╭──

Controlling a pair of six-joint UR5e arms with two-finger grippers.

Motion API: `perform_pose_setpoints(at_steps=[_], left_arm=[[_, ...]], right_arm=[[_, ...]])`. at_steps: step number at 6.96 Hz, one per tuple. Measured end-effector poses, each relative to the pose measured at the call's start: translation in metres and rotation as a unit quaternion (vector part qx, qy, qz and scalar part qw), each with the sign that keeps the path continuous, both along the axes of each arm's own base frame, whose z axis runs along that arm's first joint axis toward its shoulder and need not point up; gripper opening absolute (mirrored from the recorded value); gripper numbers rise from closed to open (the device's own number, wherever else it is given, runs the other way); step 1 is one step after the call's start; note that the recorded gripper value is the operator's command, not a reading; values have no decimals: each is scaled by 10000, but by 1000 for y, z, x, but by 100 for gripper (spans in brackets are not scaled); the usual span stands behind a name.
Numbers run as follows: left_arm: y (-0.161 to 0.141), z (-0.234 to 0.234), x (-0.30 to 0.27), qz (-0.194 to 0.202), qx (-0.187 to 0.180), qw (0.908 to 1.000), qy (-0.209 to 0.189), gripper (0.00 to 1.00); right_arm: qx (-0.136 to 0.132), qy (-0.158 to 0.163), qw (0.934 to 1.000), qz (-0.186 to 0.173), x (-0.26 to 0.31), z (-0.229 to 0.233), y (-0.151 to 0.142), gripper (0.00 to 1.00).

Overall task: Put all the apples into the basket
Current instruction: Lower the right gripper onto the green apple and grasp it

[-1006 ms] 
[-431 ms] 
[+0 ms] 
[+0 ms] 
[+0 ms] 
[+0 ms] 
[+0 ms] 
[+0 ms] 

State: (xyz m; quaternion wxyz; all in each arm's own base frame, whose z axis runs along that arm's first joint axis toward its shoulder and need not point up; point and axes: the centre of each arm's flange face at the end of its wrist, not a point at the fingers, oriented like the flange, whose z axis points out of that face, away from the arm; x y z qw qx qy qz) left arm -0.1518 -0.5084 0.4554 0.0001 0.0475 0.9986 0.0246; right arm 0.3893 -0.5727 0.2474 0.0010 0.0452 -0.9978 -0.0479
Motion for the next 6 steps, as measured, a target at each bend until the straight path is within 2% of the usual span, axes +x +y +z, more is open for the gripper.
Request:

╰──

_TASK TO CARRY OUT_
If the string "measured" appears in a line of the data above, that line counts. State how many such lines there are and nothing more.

_EXPECTED ANSWER_
2